Craig Johnson, Gallmeister 2014, Points Policier 2016
Réédité chez Gallmeister Totem en 2024

Je découvre ce roman un peu par hasard sur une étagère d’une bibliothèque, et je me retrouve plongé dans l’univers du shériff Walt Longmire, en plein mois de février dans le Wyoming, par -25° et beaucoup de neige.
Une succession d’évènements (plus ou moins crédibles…) va amener le shériff à s’intéresser à une casse de la ville, à ses propriétaires et à leurs deux chiens : le propriétaire de la casse, le plus âgé de tous, Geo Stewart, est traîné par une voiture attaché à une corde alors qu’il ramonait sa cheminée ; puis on retrouve un pouce dans une glacière au milieu des carcasses d’auto ; les relations avec le voisin, promoteur immobilier, sont plus que tendues ; la mère du promoteur immobilier, ancienne institutrice de la ville, a une relation avec le propriétaire de la casse…
Et tout se complique lorsque, après une dispute, Geo Stewart est retrouvé mort. Et d’autres morts suivront.
De son côté, le shériff apprend que l’un de ses adjoints veut démissionner ; Longmire, qui rechigne à se faire soigner de ses précédentes blessures, est poursuivi par le médecin local ; il doit préparer le mariage de sa fille ; et les relations personnelles avec son autre adjointe sont intermittentes : le décès de son épouse est encore présent.

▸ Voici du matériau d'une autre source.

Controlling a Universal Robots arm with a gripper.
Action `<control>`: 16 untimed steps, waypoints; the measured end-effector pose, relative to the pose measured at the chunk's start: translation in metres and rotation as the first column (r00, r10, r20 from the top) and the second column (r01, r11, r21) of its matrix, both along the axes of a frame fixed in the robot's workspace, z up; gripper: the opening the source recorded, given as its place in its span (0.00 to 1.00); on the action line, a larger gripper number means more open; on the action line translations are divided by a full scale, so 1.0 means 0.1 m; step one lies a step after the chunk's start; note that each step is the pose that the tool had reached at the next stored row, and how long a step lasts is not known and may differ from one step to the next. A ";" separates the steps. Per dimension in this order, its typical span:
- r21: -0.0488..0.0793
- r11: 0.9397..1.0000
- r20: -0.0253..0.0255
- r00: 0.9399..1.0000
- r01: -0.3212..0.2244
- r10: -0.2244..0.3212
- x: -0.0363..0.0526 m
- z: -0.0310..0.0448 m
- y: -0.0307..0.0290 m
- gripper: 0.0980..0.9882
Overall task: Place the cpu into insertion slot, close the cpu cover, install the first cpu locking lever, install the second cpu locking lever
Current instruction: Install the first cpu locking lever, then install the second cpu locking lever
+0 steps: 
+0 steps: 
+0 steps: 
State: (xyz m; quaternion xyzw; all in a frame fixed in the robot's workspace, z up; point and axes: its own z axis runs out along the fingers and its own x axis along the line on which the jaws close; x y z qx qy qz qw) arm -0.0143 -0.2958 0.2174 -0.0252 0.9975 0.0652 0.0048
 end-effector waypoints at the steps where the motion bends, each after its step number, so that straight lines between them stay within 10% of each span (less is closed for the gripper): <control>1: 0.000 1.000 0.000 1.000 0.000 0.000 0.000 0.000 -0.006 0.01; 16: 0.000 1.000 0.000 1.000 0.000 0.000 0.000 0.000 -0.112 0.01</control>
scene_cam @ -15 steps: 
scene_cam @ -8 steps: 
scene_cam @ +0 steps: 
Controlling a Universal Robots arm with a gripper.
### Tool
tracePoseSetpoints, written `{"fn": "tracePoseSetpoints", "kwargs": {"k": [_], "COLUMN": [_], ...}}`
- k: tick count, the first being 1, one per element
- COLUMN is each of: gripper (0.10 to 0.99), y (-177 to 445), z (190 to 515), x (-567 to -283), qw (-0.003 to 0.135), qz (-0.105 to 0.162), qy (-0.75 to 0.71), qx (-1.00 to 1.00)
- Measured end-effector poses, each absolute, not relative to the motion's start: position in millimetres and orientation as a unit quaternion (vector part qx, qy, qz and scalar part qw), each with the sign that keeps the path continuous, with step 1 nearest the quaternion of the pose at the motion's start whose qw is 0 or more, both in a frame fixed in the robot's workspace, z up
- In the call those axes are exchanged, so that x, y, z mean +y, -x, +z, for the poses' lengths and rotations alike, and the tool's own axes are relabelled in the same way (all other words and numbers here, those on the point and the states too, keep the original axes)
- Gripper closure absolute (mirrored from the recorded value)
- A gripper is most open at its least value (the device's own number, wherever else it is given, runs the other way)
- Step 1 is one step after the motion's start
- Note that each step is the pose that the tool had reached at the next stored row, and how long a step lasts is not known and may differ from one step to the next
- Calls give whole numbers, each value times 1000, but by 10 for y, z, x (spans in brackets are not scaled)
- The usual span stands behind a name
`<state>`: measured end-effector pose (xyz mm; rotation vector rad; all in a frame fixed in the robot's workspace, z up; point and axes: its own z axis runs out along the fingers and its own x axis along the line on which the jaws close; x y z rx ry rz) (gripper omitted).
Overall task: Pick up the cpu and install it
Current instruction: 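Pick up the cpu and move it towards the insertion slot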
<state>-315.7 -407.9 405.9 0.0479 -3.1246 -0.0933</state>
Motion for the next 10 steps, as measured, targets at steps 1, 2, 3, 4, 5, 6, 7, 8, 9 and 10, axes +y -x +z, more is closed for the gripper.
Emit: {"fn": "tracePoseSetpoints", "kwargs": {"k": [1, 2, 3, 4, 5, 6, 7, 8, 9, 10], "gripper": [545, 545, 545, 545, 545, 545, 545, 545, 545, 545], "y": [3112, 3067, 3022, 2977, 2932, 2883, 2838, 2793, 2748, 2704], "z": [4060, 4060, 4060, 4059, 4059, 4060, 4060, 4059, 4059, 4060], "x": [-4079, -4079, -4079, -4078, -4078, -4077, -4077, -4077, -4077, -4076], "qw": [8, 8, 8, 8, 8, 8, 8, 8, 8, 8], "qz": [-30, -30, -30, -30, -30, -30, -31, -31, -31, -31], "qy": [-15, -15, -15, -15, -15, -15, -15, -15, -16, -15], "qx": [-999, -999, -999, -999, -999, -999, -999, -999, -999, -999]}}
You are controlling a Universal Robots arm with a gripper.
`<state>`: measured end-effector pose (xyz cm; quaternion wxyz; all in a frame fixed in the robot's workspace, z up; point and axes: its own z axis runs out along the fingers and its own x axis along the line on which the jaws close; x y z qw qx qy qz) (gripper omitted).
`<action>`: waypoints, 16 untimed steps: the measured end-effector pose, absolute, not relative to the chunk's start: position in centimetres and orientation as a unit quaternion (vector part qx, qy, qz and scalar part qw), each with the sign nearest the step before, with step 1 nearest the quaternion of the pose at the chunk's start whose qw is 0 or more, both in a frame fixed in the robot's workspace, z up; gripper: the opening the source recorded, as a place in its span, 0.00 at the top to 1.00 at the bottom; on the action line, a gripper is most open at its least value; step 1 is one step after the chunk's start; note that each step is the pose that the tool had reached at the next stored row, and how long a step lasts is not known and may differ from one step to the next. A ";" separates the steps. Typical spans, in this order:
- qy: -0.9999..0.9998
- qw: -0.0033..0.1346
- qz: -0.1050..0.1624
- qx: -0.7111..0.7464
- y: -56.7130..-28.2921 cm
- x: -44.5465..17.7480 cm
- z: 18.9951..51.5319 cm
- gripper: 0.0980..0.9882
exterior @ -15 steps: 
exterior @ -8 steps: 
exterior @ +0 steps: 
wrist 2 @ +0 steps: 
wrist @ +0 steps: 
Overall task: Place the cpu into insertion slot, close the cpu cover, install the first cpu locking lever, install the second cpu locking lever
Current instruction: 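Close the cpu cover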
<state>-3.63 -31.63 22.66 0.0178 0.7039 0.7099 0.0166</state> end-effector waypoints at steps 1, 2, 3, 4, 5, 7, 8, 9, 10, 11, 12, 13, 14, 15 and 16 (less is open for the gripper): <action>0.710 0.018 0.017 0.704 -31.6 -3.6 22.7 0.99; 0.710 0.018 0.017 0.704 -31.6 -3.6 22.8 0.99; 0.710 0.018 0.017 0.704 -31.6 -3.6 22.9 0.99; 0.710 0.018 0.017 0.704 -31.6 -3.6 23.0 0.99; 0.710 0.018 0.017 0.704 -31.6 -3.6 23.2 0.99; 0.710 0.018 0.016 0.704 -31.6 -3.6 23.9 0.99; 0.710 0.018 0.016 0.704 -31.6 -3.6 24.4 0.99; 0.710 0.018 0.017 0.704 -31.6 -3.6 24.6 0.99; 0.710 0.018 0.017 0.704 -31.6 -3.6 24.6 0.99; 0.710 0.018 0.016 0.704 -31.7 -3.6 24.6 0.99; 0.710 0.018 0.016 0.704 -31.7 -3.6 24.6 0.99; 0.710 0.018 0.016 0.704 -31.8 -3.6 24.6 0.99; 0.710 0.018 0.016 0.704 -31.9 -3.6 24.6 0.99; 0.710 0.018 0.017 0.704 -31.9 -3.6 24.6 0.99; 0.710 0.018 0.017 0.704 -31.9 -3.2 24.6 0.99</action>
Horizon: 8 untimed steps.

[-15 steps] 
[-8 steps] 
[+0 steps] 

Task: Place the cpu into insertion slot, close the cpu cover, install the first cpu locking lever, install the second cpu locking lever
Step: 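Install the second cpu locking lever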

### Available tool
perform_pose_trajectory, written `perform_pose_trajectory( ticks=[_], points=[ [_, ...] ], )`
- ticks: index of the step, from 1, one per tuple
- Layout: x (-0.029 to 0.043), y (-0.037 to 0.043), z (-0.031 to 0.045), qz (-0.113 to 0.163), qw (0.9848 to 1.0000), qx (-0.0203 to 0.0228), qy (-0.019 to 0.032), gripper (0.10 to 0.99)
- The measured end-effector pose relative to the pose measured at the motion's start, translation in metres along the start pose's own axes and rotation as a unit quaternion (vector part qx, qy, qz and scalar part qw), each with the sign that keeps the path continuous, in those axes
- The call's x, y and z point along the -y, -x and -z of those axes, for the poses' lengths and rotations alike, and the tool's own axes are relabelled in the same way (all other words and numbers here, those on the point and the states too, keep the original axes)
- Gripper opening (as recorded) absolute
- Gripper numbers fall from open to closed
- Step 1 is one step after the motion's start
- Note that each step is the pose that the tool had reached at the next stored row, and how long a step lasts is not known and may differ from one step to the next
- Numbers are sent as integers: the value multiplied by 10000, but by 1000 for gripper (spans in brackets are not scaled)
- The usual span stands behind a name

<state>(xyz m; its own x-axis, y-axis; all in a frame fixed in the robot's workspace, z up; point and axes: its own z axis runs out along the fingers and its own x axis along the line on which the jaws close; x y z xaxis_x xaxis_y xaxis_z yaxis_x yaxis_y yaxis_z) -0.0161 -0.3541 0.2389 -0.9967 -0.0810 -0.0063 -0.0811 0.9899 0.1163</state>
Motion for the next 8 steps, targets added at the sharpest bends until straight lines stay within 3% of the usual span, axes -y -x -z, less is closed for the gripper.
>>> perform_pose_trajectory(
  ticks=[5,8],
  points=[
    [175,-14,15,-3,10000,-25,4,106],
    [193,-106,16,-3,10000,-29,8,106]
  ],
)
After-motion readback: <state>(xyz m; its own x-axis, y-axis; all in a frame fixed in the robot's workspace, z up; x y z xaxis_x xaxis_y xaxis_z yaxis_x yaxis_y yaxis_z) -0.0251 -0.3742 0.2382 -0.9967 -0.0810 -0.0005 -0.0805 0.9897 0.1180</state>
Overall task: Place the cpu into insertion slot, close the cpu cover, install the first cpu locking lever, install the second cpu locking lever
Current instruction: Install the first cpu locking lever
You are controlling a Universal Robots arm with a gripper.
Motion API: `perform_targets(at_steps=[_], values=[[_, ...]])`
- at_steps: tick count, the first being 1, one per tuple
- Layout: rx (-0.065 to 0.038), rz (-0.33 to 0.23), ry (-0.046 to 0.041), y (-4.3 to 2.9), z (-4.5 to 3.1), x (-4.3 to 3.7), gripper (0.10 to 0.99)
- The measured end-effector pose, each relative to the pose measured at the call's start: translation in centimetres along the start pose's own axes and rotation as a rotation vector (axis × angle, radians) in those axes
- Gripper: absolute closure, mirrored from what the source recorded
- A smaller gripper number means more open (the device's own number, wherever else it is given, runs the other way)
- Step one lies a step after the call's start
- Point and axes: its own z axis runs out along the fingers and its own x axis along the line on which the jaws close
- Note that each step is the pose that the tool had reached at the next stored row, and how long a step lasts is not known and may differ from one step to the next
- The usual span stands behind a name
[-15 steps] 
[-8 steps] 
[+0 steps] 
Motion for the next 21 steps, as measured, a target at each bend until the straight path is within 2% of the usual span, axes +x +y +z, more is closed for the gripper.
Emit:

Roman sympathique, qui se distingue, pourrait-on dire, par l’ambiance locale et humaine. Où l’on voit que le shériff et son équipe jouent un rôle prépondérant dans la vie quotidienne d’une petite ville américaine, et est amené à régler les problèmes du quotidien qui troublent l’ordre public. C’est cette dimension « sociologique » qui m’a le plus intéressé. On est aux États-Unis, tout le monde a son arme chez lui et s’en sert…
L’auteur a une grande capacité à écrire des dialogues et raconter des événements, « en temps réel ». C’est certainement l’une des forces du roman. Le récit, raconté à la première personne, nous plonge dans le présent de l’action, et nous suivons, presque heure par heure, les découvertes, l’enquête, les manœuvres de Longmire pour garder son adjoint, ses problèmes médicaux, ses relations personnelles. On est un peu surpris par la personnage de Vic, certes une femme de caractère, mais dont le langage et les réactions sont parfois extrêmes. En revanche, le personnage du shériff Longmire est humain et attachant.
L’histoire, quant à elle, est-elle vraisemblable ? C’est là où l’on peut se poser quelques questions. De plus, je ne suis pas habitué à « l’épilogue explicatif », dans lequel l’auteur explique les zones encore incomprises de l’enquête.
Si vous cherchez quelque chose pour vous changer les idées, ce roman est pour vous.